Alla luce di questi parametri appare subito evidente che notevoli problemi interpretativi sorgono sul punto “oggetti da punta e da taglio”, i quali possono di volta in volta essere considerati “armi bianche” e quindi armi proprie diverse da quelle da sparo, “armi improprie” per la loro attitudine ad offendere, “non armi” in quanto oggetti comuni.
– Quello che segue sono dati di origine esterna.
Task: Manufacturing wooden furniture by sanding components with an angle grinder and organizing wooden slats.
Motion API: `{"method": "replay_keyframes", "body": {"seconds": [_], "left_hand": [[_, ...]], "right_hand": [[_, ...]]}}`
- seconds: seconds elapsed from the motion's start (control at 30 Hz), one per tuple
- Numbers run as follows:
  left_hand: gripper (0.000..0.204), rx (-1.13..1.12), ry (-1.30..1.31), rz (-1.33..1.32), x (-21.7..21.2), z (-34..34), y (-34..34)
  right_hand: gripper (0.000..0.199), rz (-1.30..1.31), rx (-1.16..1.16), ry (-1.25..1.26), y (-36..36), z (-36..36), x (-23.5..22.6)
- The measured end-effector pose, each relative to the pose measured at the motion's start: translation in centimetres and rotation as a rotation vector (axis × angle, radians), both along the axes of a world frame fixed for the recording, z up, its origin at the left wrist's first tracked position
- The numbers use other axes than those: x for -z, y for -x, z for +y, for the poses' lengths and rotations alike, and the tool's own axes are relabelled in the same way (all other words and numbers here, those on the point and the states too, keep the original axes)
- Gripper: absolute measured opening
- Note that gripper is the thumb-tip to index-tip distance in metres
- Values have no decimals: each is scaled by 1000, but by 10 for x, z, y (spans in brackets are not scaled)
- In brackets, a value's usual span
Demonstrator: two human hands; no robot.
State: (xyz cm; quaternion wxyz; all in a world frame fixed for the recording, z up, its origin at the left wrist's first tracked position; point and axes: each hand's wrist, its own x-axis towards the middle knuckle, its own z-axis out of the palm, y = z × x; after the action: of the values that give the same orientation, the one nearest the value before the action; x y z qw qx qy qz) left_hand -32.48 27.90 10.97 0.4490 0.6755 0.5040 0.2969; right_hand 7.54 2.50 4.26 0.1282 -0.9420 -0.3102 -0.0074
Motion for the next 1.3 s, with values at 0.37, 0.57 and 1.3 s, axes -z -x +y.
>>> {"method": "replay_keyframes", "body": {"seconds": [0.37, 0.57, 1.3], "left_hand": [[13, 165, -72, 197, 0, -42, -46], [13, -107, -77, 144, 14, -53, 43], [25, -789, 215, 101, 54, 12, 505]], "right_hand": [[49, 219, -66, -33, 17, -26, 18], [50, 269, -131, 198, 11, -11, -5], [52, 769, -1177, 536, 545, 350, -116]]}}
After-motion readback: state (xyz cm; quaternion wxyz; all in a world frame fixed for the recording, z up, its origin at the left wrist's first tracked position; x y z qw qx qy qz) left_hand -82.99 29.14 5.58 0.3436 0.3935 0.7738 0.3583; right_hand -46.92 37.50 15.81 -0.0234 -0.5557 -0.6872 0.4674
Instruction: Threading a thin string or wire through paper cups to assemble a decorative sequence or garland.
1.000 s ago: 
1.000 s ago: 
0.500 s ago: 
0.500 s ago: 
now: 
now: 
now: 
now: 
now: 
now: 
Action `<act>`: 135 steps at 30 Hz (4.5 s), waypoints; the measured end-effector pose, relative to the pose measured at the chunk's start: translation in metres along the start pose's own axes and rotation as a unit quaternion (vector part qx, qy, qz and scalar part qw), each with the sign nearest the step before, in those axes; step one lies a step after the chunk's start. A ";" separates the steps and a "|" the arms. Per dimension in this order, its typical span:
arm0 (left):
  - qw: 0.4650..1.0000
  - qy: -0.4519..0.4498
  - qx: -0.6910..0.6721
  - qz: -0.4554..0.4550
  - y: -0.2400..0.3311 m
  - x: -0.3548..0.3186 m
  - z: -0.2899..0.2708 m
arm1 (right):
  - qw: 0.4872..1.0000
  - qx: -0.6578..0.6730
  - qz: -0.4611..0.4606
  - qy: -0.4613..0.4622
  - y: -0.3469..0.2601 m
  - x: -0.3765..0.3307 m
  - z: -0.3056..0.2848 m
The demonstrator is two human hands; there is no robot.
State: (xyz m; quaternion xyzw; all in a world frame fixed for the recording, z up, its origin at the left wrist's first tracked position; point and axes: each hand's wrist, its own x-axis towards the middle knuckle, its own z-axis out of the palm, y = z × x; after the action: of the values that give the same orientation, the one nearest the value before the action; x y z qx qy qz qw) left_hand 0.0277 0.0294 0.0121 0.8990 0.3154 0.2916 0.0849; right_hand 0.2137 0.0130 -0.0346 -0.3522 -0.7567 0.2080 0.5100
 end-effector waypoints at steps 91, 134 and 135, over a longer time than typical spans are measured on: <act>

La Corte di Cassazione, Sez. I, nel novembre 1996, ha precisato, inoltre, che il discrimine tra arma propria e impropria non sta tanto nella sua struttura e/o nella sua idoneità all’offesa della persona, che condividono, ma nella destinazione principale, corrispondente al normale uso, da accertare con specifico riferimento a quello che rappresenta l’impiego naturale dei singoli strumenti in un determinato ambiente sociale alla stregua dei costumi, delle usanze, delle esperienze affermatisi in un dato momento storico.

***

Conclusioni:

Nel caso patavino, il Consulente Tecnico della difesa, in forza alla Questura di Padova, ufficio armi, in maniera condivisibile, ha escluso che i pugnali oggetto del capo di imputazione siano armi perché hanno normale uso nella caccia, anche se ha aggiunto che l’importante è che non vengano portati fuori dalla propria abitazione. In altri termini li considera oggetti comuni, che potrebbero diventare armi improprie.

Il Giudice ha considerato, invece, i pugnali – per definizione – armi proprie non da sparo, che per l’uso potevano (erroneamente) essere considerati oggetti comuni ed ha assolto l’imputato, perchè anche se avesse chiesto all’autorità di riferimento se vi era obbligo di denuncia avrebbe ricevuto (erroneamente) risposta negativa.